In the mid-1980s, Dirk Kneulman Jr. and Don Oakie took over the helm of Ontario Yachts and continued to uphold the quality standard of composite boat building established by Dirk Sr. They also diversified into other lines of fibreglass work, such as building the fibreglass support for the pitcher's mound for the Toronto Skydome.

Ontario Yachts is now based in Burlington, Ontario and specializes in boat repair and refurbishment, as well as building Etchells. The company is run by Dirk Kneulman Jr., who is also a competitive sailor himself.

What are some of the pros and cons of the Ontario 32?

Some of the pros of the Ontario 32 are:

  • It has a spacious and comfortable interior with plenty of headroom and an open main salon;
  • It has a deck anchor locker, which was a North American first;
  • It has a lavish use of teak in refined interior cabinetry;
  • It has a T-shaped cockpit that allows easy access to the stern ladder;
  • It has a wide-for-her-length beam that provides stability and roominess.

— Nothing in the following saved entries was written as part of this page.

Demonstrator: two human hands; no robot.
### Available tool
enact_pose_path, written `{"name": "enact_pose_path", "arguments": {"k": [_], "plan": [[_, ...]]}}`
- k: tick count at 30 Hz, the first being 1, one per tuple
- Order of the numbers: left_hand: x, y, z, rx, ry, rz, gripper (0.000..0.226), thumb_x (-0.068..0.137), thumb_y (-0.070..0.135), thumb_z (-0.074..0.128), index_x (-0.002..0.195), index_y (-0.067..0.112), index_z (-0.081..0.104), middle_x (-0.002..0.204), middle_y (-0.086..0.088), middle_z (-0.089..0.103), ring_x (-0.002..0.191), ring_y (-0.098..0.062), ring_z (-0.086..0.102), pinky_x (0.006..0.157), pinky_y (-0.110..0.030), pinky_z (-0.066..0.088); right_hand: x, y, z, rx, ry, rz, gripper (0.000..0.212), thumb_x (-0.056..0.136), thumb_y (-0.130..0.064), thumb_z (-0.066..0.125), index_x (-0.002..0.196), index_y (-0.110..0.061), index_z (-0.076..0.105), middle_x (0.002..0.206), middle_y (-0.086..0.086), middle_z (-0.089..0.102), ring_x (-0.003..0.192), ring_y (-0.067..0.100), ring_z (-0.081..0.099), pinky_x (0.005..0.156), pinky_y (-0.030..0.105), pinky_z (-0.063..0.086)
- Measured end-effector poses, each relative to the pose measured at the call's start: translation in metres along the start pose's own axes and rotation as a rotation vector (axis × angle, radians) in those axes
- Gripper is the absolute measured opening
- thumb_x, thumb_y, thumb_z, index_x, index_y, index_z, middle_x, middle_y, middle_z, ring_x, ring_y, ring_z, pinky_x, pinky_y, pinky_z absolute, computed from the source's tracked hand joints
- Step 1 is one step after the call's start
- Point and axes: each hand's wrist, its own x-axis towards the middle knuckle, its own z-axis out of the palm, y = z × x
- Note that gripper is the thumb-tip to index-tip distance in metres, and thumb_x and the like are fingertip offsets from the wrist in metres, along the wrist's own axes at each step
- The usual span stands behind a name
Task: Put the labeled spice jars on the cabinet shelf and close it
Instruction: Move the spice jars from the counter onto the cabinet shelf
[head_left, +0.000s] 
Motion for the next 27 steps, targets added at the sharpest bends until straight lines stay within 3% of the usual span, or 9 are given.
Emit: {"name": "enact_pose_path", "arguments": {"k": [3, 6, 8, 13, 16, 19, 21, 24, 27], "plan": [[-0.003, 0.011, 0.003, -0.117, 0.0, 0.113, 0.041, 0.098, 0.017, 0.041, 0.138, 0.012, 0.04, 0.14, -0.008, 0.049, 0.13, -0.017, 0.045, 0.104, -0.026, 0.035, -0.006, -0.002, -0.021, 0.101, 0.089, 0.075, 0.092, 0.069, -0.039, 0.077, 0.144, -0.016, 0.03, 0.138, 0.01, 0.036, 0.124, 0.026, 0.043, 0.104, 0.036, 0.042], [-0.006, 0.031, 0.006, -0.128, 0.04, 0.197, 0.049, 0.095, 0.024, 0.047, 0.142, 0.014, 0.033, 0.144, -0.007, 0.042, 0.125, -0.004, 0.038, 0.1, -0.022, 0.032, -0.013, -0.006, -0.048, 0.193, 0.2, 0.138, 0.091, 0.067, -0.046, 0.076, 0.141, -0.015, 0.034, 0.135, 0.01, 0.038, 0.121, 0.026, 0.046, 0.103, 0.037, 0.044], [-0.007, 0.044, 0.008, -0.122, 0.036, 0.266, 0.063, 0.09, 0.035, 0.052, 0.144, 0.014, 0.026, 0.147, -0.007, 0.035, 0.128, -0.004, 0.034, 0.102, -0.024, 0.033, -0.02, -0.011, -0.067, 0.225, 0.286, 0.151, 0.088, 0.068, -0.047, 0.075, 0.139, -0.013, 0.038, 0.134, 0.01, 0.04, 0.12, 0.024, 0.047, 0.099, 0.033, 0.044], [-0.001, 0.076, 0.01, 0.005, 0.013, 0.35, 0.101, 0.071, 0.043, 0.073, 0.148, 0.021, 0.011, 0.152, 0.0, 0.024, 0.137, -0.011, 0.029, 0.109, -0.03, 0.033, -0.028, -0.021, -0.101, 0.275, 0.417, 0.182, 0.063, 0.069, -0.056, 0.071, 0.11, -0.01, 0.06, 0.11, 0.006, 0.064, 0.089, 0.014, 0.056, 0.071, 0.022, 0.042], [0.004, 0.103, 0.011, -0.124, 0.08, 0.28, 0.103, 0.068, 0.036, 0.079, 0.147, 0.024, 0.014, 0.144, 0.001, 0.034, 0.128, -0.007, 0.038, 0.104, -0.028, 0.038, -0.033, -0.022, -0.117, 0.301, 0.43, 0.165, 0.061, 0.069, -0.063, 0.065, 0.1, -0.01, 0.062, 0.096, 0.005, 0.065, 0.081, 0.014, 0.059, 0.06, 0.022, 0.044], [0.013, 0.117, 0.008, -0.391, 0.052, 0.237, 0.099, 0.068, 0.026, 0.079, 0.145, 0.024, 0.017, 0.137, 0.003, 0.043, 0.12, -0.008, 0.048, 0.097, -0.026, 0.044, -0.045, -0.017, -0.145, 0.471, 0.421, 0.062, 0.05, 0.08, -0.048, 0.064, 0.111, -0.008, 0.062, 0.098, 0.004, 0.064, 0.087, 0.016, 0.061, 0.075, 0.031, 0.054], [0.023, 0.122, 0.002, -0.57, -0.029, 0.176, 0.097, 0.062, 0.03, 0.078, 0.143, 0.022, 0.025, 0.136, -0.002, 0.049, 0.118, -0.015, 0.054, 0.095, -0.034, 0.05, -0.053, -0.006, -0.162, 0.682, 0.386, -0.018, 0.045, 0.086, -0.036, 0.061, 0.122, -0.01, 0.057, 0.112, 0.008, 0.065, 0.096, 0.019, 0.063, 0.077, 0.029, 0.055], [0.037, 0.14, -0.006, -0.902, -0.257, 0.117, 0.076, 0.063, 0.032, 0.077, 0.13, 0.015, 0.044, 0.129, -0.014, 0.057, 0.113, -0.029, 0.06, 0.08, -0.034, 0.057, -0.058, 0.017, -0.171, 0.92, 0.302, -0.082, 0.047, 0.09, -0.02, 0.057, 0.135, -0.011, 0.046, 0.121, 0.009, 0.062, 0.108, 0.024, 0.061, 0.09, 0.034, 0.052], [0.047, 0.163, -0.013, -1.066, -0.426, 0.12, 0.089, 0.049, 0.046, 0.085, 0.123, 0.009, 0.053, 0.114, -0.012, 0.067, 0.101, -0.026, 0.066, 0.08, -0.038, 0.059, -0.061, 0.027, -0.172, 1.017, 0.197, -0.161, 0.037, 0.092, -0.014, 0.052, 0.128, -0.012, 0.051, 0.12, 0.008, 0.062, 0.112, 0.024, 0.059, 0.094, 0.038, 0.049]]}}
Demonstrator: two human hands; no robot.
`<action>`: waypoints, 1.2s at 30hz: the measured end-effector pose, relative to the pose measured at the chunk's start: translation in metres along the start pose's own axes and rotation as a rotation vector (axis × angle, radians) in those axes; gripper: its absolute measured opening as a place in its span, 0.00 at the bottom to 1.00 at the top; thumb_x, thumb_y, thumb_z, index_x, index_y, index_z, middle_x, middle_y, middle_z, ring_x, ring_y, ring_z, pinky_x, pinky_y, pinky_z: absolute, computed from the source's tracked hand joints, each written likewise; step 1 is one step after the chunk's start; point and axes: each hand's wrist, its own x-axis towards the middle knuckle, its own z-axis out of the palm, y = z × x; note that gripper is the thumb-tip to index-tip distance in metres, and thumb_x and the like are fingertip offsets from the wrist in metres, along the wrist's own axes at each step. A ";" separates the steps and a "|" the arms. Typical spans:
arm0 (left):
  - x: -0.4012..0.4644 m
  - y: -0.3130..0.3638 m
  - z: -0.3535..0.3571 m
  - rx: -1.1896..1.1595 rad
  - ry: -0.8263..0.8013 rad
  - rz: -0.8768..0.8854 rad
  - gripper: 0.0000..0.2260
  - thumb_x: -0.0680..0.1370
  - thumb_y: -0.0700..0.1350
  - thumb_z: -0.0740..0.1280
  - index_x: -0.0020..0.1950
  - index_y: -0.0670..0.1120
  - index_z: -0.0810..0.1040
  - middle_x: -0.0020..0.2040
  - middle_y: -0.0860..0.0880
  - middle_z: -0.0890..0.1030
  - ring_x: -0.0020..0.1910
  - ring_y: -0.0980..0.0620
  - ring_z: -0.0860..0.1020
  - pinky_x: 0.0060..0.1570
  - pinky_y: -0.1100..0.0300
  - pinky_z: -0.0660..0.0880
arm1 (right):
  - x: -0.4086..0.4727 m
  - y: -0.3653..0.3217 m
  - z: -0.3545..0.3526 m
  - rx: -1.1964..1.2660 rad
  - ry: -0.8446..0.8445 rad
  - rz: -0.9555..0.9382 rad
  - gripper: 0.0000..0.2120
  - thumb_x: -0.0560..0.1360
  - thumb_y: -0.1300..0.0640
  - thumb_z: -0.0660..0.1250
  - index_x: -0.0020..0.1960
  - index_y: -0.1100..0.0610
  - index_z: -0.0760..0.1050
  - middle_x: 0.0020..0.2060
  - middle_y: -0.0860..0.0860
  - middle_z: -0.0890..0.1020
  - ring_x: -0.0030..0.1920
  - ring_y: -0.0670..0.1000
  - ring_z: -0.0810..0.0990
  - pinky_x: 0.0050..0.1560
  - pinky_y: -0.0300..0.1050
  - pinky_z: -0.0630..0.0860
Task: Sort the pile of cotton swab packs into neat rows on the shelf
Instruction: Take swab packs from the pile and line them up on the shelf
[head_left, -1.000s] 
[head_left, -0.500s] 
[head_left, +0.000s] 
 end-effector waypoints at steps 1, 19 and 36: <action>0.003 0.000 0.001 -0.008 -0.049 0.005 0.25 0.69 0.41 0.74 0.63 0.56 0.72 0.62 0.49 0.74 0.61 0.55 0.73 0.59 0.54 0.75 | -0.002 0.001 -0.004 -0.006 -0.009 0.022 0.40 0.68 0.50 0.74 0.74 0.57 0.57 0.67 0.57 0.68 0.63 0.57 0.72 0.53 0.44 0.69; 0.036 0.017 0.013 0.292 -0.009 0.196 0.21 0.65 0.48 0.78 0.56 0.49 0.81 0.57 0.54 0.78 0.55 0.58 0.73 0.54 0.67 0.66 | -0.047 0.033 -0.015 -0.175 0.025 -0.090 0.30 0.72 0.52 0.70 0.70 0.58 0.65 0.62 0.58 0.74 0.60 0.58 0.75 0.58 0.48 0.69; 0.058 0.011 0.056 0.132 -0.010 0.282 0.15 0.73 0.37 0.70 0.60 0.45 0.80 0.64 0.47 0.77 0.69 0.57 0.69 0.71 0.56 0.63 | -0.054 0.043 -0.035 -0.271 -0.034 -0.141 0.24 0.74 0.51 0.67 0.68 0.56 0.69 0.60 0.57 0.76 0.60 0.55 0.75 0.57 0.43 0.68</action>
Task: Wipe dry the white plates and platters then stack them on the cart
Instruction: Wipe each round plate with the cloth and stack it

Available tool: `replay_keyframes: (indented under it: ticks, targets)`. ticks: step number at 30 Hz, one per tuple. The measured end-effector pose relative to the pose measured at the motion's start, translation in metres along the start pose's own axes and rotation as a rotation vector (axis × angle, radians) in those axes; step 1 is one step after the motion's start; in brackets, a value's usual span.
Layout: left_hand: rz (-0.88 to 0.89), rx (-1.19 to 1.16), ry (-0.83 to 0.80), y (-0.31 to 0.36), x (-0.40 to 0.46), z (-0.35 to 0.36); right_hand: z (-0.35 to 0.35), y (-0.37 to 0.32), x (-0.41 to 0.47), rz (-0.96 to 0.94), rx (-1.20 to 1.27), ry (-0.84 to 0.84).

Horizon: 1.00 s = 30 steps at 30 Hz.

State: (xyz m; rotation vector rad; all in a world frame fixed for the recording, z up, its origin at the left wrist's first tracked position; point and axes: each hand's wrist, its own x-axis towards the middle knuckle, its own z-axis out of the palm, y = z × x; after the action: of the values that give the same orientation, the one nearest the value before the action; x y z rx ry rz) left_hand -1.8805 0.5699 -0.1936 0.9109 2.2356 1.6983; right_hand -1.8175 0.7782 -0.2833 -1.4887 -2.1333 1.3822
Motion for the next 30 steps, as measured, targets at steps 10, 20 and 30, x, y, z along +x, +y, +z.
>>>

Some of the cons of the Ontario 32 are:

  • It has a relatively shallow draft that may limit its performance in heavy winds or choppy seas;
  • It has a long fin keel that may make it harder to manoeuvre in tight spaces or shallow waters.

How much does an Ontario 32 cost?

The price of an Ontario 32 depends on its condition, age, equipment, and location. According to some online listings, the average asking price for an Ontario 32 ranges from $25,000 to $45,000 USD as of July 2023.

The above answers were drafted by sailboat-cruising.com using GPT-4 (OpenAI’s large-scale language-generation model) as a research assistant to develop source material; to the best of our knowledge, we believe them to be accurate.